What is being asked:
Word for word, reproduce the records, keeping none of the pictures.

Entries supplied:
>>
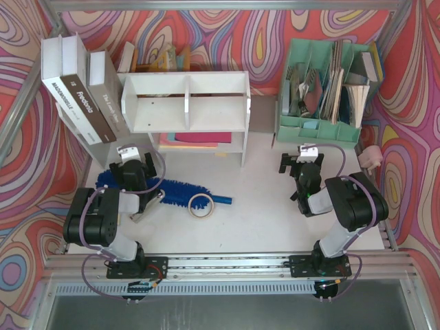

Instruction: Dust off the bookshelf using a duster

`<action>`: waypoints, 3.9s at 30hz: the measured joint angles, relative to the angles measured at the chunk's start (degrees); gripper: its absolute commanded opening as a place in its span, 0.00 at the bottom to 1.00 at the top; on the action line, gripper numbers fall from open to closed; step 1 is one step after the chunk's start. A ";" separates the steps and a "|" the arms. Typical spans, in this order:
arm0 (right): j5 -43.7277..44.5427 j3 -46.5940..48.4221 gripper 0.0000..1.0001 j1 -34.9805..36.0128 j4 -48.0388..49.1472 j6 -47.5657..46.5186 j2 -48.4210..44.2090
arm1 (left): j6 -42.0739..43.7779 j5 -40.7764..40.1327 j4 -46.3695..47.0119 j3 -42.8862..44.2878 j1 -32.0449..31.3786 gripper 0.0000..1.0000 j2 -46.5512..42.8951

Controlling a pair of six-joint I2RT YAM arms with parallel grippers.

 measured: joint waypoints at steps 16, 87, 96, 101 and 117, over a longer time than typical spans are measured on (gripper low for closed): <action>0.00 0.00 0.99 0.00 0.00 -0.02 0.00 | 0.28 1.95 -0.70 -0.07 -0.04 0.98 -0.92; -24.68 -0.74 0.97 1.31 -59.52 28.24 -46.64 | -38.60 -2.64 -83.17 17.94 -52.61 0.70 -30.95; -24.70 -2.86 0.97 1.60 -56.76 28.24 -44.33 | -38.82 -4.07 -76.56 16.44 -52.65 0.58 -24.98; -24.70 -2.86 0.97 1.68 -55.87 28.24 -43.89 | -39.43 -5.57 -73.55 16.02 -52.65 0.47 -20.85; -25.11 -2.86 0.97 1.97 -54.75 28.24 -43.25 | -40.28 -8.52 -70.53 14.47 -51.23 0.39 -16.59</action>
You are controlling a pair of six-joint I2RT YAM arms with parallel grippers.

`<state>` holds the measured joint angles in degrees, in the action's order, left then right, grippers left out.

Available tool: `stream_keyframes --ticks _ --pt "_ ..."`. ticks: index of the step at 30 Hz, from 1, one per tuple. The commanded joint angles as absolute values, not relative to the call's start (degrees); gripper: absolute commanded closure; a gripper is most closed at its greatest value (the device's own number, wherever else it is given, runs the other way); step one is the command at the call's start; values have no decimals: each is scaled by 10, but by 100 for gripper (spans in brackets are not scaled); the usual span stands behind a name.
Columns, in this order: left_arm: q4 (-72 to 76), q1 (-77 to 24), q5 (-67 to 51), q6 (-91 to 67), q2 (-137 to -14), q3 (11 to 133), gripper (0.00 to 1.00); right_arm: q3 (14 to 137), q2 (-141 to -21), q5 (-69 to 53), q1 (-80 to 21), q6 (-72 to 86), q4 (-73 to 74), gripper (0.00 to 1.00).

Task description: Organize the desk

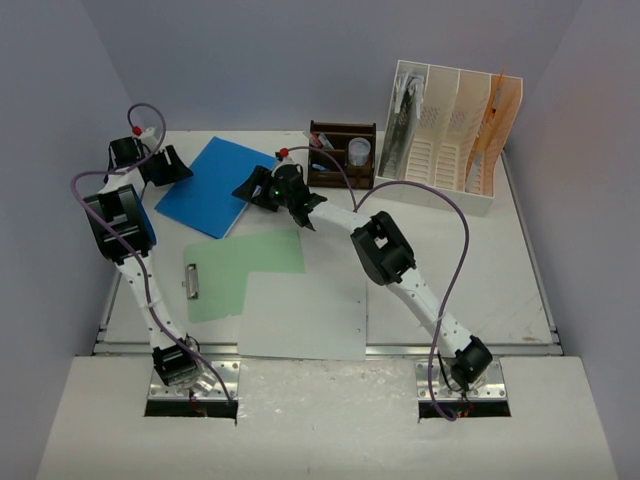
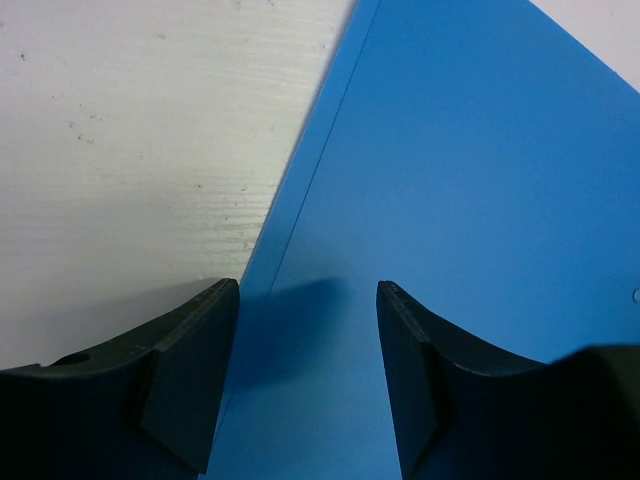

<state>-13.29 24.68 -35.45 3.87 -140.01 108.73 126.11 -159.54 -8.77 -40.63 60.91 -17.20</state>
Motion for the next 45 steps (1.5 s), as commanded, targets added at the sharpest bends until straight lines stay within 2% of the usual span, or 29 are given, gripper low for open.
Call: stream_keyframes --ticks 1,7,12,19,24,28,30,32,34,35,40,45 --pt "-242 239 -374 62 -1403 1054 46 1273 -1625 -99 -413 609 -149 21" --pt "-272 223 -399 76 -1401 1044 48 1286 -1627 -130 -417 631 -170 25" --pt "-284 215 -427 80 -1397 1041 48 1285 -1623 -158 -425 646 -185 24" --pt "-296 203 -448 95 -1390 1032 49 1288 -1633 -143 -432 640 -180 25" --pt "-289 203 -470 98 -1375 1006 49 1289 -1632 -128 -432 617 -182 39" --pt "-238 209 -475 68 -1347 974 40 1288 -1620 -138 -435 597 -197 83" --pt "-174 217 -476 21 -1327 950 29 1288 -1610 -141 -437 588 -204 97" --pt "-119 233 -473 -23 -1292 925 19 1284 -1596 -143 -439 572 -212 100" --pt "-65 244 -463 -56 -1258 888 5 1280 -1576 -145 -440 553 -226 100" --pt "-44 249 -458 -68 -1241 873 1 1278 -1566 -146 -441 542 -233 100" --pt "46 265 -414 -112 -1152 831 0 1251 -1501 -125 -455 450 -276 100" --pt "49 266 -384 -109 -1095 822 0 1221 -1423 -4 -492 261 -284 100"
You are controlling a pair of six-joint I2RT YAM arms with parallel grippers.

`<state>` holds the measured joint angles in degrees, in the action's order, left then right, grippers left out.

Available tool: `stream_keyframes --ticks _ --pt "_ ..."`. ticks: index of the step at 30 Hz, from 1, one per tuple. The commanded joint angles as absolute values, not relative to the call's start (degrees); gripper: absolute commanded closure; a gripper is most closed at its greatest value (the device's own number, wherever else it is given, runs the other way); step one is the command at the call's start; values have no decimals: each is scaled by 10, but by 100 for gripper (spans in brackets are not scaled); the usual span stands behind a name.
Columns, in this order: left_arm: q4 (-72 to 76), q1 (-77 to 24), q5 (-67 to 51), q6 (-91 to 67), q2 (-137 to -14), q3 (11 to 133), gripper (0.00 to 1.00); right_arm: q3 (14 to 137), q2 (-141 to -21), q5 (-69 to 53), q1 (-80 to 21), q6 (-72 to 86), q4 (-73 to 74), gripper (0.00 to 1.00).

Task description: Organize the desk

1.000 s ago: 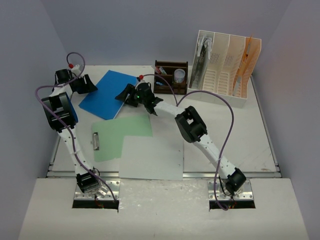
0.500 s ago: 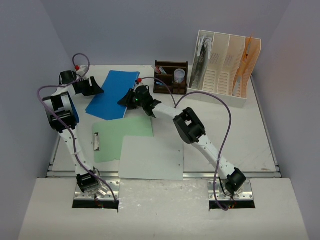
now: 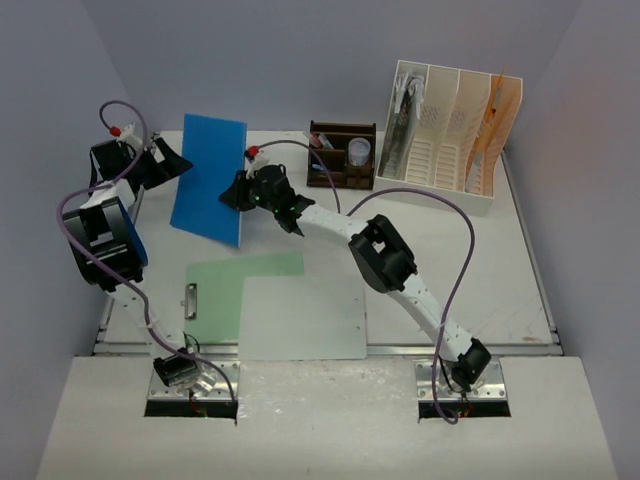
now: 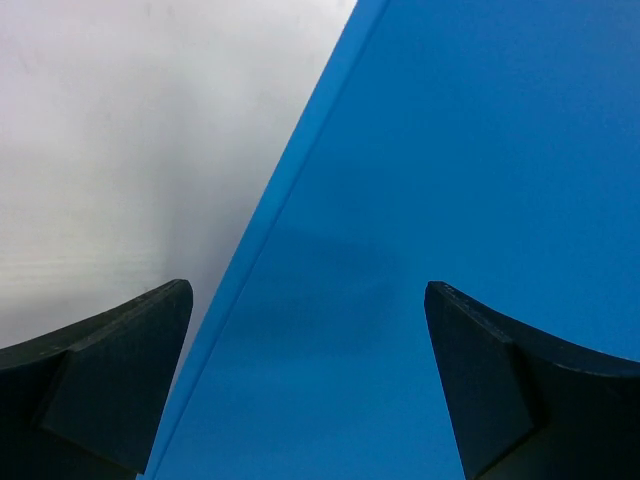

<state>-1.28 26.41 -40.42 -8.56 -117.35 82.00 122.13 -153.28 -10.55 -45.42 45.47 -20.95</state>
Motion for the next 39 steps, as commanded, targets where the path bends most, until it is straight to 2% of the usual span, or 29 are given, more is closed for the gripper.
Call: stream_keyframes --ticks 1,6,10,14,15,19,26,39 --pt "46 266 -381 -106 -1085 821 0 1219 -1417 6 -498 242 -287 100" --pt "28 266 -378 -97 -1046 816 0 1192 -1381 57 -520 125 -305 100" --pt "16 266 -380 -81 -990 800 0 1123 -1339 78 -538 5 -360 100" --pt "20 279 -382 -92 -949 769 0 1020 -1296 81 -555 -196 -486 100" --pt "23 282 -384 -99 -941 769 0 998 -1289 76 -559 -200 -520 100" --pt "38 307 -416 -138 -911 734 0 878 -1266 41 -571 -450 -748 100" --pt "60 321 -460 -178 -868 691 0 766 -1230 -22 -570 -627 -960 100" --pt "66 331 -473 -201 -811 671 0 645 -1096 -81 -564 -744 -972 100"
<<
Solution to this exercise:
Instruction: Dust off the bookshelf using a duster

`<action>`: waypoints, 3.9s at 30hz: the measured joint angles, relative to the angles measured at the chunk's start (degrees); gripper: its absolute commanded opening as a place in its span, 0.00 at the bottom to 1.00 at the top; on the action line, gripper numbers fall from open to closed; step 1 is one step after the chunk's start. A ";" separates the steps and a "|" the arms. Typical spans, in this order:
arm0 (right): j5 -43.7277..44.5427 j3 -46.5940..48.4221 gripper 0.0000..1.0001 j1 -34.9805..36.0128 j4 -48.0388..49.1472 j6 -47.5657..46.5186 j2 -48.4210..44.2090
arm1 (left): j6 -42.0739..43.7779 j5 -40.7764..40.1327 j4 -46.3695..47.0119 j3 -42.8862..44.2878 j1 -32.0449..31.3786 gripper 0.0000..1.0000 j2 -46.5512..42.8951

Controlling a pair of six-joint I2RT YAM arms with parallel grippers.

 measured: joint waypoints at steps 16, 87, 96, 101 and 117, over a longer time than typical spans are measured on (gripper low for closed): <action>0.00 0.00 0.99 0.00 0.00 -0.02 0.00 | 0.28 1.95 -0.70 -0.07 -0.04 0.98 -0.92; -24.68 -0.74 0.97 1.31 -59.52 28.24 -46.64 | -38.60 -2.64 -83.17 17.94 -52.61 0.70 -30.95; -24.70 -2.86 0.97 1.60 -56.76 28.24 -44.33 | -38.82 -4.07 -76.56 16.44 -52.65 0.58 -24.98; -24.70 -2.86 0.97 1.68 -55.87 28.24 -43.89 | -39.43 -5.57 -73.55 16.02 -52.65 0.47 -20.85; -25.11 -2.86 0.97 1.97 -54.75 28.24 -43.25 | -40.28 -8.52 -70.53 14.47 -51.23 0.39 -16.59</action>
You are controlling a pair of six-joint I2RT YAM arms with parallel grippers.

`<state>` holds the measured joint angles in degrees, in the action's order, left then right, grippers left out.

Available tool: `stream_keyframes --ticks _ --pt "_ ..."`. ticks: index of the step at 30 Hz, from 1, one per tuple. The commanded joint angles as absolute values, not relative to the call's start (degrees); gripper: absolute commanded closure; a gripper is most closed at its greatest value (the device's own number, wherever else it is given, runs the other way); step one is the command at the call's start; values have no decimals: each is scaled by 10, but by 100 for gripper (spans in brackets are not scaled); the usual span stands behind a name.
Columns, in this order: left_arm: q4 (-72 to 76), q1 (-77 to 24), q5 (-67 to 51), q6 (-91 to 67), q2 (-137 to -14), q3 (11 to 133), gripper (0.00 to 1.00); right_arm: q3 (14 to 137), q2 (-141 to -21), q5 (-69 to 53), q1 (-80 to 21), q6 (-72 to 86), q4 (-73 to 74), gripper (0.00 to 1.00).

Task description: Organize the desk


<state>-13.29 24.68 -35.45 3.87 -140.01 108.73 126.11 -159.54 -8.77 -40.63 60.91 -17.20</state>
Motion for the next 45 steps (1.5 s), as commanded, targets added at the sharpest bends until straight lines stay within 2% of the usual span, or 29 are given, gripper low for open.
Call: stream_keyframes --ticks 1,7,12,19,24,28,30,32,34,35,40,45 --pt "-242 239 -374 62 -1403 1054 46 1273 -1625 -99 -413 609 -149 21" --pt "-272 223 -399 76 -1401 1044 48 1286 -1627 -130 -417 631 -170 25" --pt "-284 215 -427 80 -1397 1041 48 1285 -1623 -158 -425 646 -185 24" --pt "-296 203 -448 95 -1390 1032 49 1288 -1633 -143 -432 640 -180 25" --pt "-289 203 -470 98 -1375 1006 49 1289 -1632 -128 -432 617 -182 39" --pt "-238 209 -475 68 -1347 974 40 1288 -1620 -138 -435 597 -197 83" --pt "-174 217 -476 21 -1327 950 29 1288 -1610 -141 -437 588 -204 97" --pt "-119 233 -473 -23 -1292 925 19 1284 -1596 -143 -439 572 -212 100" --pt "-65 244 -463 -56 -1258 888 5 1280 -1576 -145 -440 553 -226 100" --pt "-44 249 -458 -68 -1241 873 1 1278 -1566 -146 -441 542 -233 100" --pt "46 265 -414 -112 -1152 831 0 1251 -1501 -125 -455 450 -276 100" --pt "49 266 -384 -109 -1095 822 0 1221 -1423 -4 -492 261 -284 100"
You are controlling a pair of six-joint I2RT YAM arms with parallel grippers.

`<state>` holds the measured joint angles in degrees, in the action's order, left then right, grippers left out.

Available tool: `stream_keyframes --ticks _ --pt "_ ..."`. ticks: index of the step at 30 Hz, from 1, one per tuple. The commanded joint angles as absolute values, not relative to the call's start (degrees); gripper: absolute commanded closure; a gripper is most closed at its greatest value (the device's own number, wherever else it is given, runs the other way); step one is the command at the call's start; values have no decimals: each is scaled by 10, but by 100 for gripper (spans in brackets are not scaled); the usual span stands behind a name.
Columns, in this order: left_arm: q4 (-72 to 76), q1 (-77 to 24), q5 (-67 to 51), q6 (-91 to 67), q2 (-137 to -14), q3 (11 to 133), gripper (0.00 to 1.00); right_arm: q3 (14 to 137), q2 (-141 to -21), q5 (-69 to 53), q1 (-80 to 21), q6 (-72 to 86), q4 (-73 to 74), gripper (0.00 to 1.00).

Task description: Organize the desk

1.000 s ago: 
0.500 s ago: 
now: 
now: 

<state>-1.28 26.41 -40.42 -8.56 -117.35 82.00 122.13 -153.28 -10.55 -45.42 45.47 -20.95</state>
Motion for the next 39 steps, as commanded, targets where the path bends most, until it is straight to 2% of the usual span, or 29 are given, more is closed for the gripper.
Call: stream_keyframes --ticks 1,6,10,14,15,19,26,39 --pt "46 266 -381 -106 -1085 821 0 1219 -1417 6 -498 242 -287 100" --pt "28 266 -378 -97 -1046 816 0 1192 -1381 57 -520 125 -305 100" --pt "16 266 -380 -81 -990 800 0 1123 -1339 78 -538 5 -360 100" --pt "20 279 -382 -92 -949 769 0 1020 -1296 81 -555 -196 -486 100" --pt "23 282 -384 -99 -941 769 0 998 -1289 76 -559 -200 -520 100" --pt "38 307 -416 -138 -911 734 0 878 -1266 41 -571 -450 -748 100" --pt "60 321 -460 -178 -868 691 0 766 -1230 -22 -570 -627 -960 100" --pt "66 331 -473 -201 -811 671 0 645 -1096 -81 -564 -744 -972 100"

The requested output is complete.